Records from a data source:

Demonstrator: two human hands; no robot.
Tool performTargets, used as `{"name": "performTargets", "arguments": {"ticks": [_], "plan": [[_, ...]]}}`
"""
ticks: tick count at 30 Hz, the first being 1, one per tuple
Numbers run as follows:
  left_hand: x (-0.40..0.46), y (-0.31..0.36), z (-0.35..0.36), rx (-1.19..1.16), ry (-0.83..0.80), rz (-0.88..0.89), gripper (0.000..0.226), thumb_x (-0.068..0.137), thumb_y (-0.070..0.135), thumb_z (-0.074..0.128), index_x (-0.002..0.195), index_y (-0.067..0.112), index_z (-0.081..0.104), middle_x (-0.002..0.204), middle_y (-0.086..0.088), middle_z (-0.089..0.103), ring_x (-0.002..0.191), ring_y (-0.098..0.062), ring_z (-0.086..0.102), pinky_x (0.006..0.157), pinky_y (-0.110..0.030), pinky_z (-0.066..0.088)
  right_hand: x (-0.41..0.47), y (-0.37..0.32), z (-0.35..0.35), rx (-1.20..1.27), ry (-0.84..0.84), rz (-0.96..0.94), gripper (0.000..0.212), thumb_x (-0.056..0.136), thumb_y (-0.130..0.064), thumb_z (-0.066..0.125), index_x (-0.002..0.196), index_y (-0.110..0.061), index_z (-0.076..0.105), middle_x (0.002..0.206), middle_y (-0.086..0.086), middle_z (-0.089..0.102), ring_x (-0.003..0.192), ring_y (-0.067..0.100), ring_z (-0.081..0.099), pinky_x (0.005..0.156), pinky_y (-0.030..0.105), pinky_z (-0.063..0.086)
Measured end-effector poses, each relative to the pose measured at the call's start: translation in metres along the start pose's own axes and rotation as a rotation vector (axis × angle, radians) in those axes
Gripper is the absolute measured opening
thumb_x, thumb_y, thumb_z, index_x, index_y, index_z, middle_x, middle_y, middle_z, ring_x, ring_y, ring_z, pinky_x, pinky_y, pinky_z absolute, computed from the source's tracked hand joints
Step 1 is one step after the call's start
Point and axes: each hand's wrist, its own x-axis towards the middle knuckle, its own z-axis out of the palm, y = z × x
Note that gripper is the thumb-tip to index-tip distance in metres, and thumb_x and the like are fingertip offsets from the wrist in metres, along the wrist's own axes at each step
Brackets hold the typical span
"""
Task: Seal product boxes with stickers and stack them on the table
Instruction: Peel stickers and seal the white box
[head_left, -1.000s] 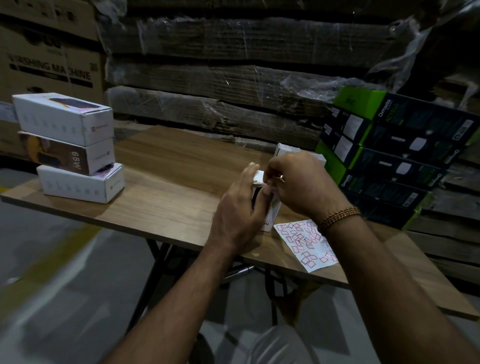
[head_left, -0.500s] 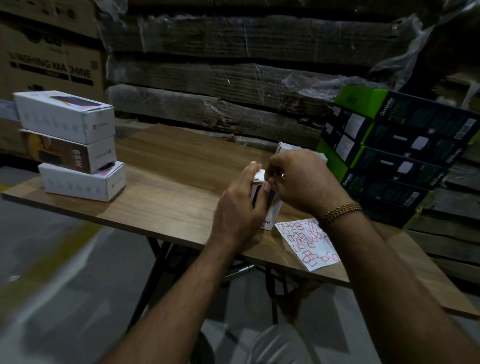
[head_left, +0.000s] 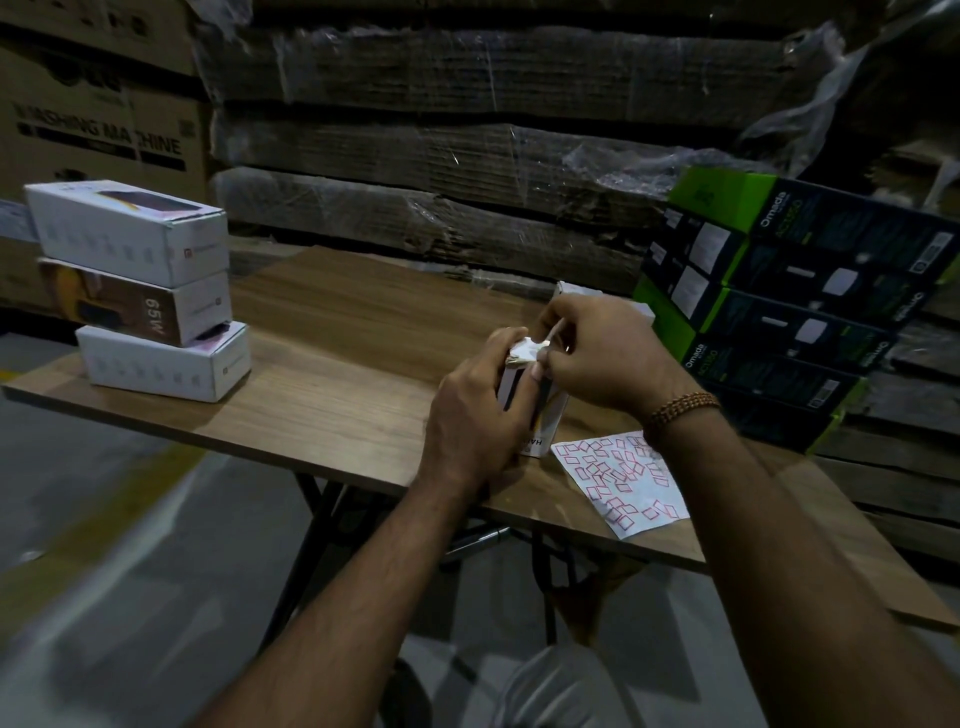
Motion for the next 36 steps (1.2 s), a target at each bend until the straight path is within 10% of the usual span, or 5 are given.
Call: {"name": "performTargets", "arguments": {"ticks": [12,16,28,36], "plan": [[0.0,-0.004,0.001,0.026,-0.017,-0.037,0.049,0.106,0.056,0.051,0.15,0.037,0.048,0.11,0.008,0.073,0.095,-0.007,0.072,0.07,-0.039,0.064,-0.009,0.022,0.02,0.255,0.183,-0.014,0.018,0.094,-0.009,0.073,0.096,-0.027,0.072,0.099,-0.012,0.066,0.094,0.009,0.064,0.083,0.039,0.061],[0.0,-0.006,0.002,0.047,-0.025,-0.028,0.052,0.104,0.056,0.049,0.151,0.036,0.047,0.111,0.006,0.073,0.096,-0.01,0.072,0.07,-0.038,0.064,-0.028,0.028,0.028,0.24,0.26,-0.125,0.023,0.09,-0.006,0.079,0.092,-0.029,0.078,0.101,-0.013,0.065,0.094,0.002,0.061,0.074,0.018,0.054],[0.0,-0.005,0.002,0.077,-0.029,-0.037,0.05,0.105,0.059,0.046,0.151,0.039,0.047,0.107,0.007,0.072,0.092,-0.01,0.069,0.071,-0.041,0.062,-0.036,0.026,0.039,0.147,0.291,-0.194,0.023,0.096,-0.011,0.07,0.117,-0.019,0.076,0.114,-0.007,0.059,0.106,0.011,0.059,0.086,0.038,0.06],[-0.001,-0.002,0.0,0.053,-0.054,-0.052,0.045,0.109,0.048,0.039,0.153,0.039,0.045,0.114,0.004,0.069,0.102,-0.014,0.067,0.077,-0.048,0.06,-0.03,0.027,0.043,0.237,0.373,-0.122,0.013,0.093,-0.028,0.08,0.105,-0.022,0.082,0.103,-0.014,0.064,0.087,-0.004,0.06,0.074,0.018,0.053]]}}
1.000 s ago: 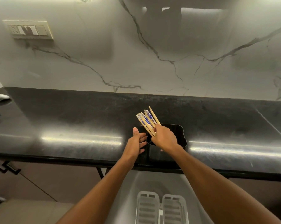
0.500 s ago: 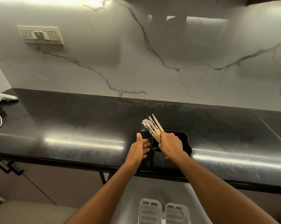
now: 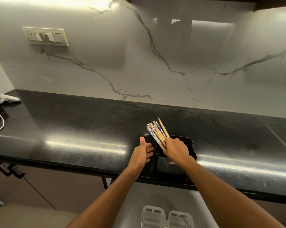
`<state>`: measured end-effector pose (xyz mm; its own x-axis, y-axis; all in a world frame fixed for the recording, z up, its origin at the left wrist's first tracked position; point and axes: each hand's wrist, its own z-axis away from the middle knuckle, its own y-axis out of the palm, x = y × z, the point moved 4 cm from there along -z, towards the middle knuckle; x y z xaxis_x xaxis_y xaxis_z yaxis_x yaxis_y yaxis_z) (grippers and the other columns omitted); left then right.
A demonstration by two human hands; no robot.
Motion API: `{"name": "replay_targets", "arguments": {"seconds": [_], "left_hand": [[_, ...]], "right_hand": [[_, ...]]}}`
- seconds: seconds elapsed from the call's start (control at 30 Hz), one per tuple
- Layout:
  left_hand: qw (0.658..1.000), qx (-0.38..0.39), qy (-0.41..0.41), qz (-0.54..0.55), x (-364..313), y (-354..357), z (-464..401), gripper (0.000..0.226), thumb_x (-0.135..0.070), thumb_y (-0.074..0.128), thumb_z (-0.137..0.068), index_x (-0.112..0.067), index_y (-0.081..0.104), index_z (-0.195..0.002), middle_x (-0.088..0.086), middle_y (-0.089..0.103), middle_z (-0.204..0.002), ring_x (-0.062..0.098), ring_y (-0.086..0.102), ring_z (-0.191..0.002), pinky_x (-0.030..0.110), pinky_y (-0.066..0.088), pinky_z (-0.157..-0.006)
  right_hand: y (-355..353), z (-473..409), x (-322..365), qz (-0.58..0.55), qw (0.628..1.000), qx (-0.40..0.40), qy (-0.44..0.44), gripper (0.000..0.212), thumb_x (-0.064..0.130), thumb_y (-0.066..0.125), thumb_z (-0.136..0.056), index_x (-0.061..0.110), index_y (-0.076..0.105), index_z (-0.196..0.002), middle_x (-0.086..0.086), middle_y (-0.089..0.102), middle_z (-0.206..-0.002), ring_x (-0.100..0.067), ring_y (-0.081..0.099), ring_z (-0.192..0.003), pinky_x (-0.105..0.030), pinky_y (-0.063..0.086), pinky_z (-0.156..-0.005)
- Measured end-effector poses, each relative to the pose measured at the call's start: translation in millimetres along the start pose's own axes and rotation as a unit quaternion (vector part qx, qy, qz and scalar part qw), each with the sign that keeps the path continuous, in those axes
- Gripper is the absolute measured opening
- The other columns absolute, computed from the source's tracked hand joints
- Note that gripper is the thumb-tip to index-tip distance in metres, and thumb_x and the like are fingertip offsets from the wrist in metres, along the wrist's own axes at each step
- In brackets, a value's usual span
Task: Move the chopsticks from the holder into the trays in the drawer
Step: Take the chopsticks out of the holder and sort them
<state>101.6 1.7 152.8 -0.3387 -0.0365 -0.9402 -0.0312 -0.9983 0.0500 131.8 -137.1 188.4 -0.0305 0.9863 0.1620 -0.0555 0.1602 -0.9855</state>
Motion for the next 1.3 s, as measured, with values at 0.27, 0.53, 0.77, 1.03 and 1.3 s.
{"name": "replay_targets", "arguments": {"seconds": [0.27, 0.53, 0.77, 1.03, 1.3], "left_hand": [[1.000, -0.004, -0.005, 0.005, -4, 1, 2, 0.069, -0.054, 0.013, -0.098, -0.009, 0.047, -0.137, 0.012, 0.054, -0.139, 0.024, 0.054, -0.125, 0.036, 0.041, -0.101], [1.000, 0.000, -0.003, 0.006, -5, 1, 4, 0.068, -0.055, 0.013, -0.098, -0.010, 0.048, -0.136, 0.011, 0.055, -0.138, 0.023, 0.055, -0.124, 0.035, 0.042, -0.100], [1.000, -0.026, 0.016, 0.006, -8, -3, 4, 0.067, -0.054, 0.017, -0.098, -0.009, 0.053, -0.132, 0.011, 0.059, -0.133, 0.022, 0.058, -0.119, 0.035, 0.044, -0.098], [0.977, -0.084, 0.184, -0.070, -43, 4, 12, 0.037, -0.047, 0.038, -0.098, -0.035, 0.069, -0.082, -0.009, 0.071, -0.089, 0.006, 0.065, -0.089, 0.039, 0.051, -0.092], [0.954, 0.228, 0.190, -0.050, -85, 73, 55, 0.036, -0.051, 0.050, -0.090, -0.027, 0.066, -0.111, 0.014, 0.068, -0.091, 0.011, 0.063, -0.079, 0.026, 0.055, -0.075]], "right_hand": [[3, -5, -6, -0.012, 0.999, 0.031, 0.005, 0.032, 0.031, 0.061, -0.089, 0.013, 0.057, -0.115, -0.007, 0.066, -0.102, -0.019, 0.062, -0.081, -0.031, 0.049, -0.063], [8, -5, -6, -0.022, 0.999, 0.047, -0.016, 0.036, 0.029, 0.063, -0.088, 0.016, 0.055, -0.121, -0.006, 0.065, -0.108, -0.018, 0.064, -0.090, -0.036, 0.057, -0.077], [-12, -7, -21, -0.089, 0.994, 0.067, 0.017, 0.029, 0.031, 0.067, -0.085, 0.017, 0.064, -0.110, -0.006, 0.071, -0.100, -0.021, 0.067, -0.087, -0.040, 0.056, -0.081], [-93, -2, -44, -0.328, 0.944, 0.002, 0.033, 0.022, 0.022, 0.061, -0.090, 0.004, 0.061, -0.103, -0.010, 0.073, -0.091, -0.018, 0.071, -0.074, -0.029, 0.059, -0.065], [-190, 25, -52, -0.483, 0.870, 0.094, -0.032, 0.016, 0.014, 0.062, -0.089, 0.001, 0.057, -0.098, -0.013, 0.076, -0.085, -0.026, 0.074, -0.081, -0.026, 0.060, -0.058]]}}
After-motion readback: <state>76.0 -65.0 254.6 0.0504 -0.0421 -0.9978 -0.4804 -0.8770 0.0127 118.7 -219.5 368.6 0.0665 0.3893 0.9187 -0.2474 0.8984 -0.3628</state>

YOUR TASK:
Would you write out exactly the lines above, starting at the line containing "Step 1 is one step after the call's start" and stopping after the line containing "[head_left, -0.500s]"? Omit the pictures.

WRITTEN SOLUTION:
Step 1 is one step after the call's start
Point and axes: each hand's wrist, its own x-axis towards the middle knuckle, its own z-axis out of the palm, y = z × x
Note that gripper is the thumb-tip to index-tip distance in metres, and thumb_x and the like are fingertip offsets from the wrist in metres, along the wrist's own axes at each step
Brackets hold the typical span
"""
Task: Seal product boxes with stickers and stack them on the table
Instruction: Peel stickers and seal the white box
[head_left, -1.000s] 
[head_left, -0.500s] 

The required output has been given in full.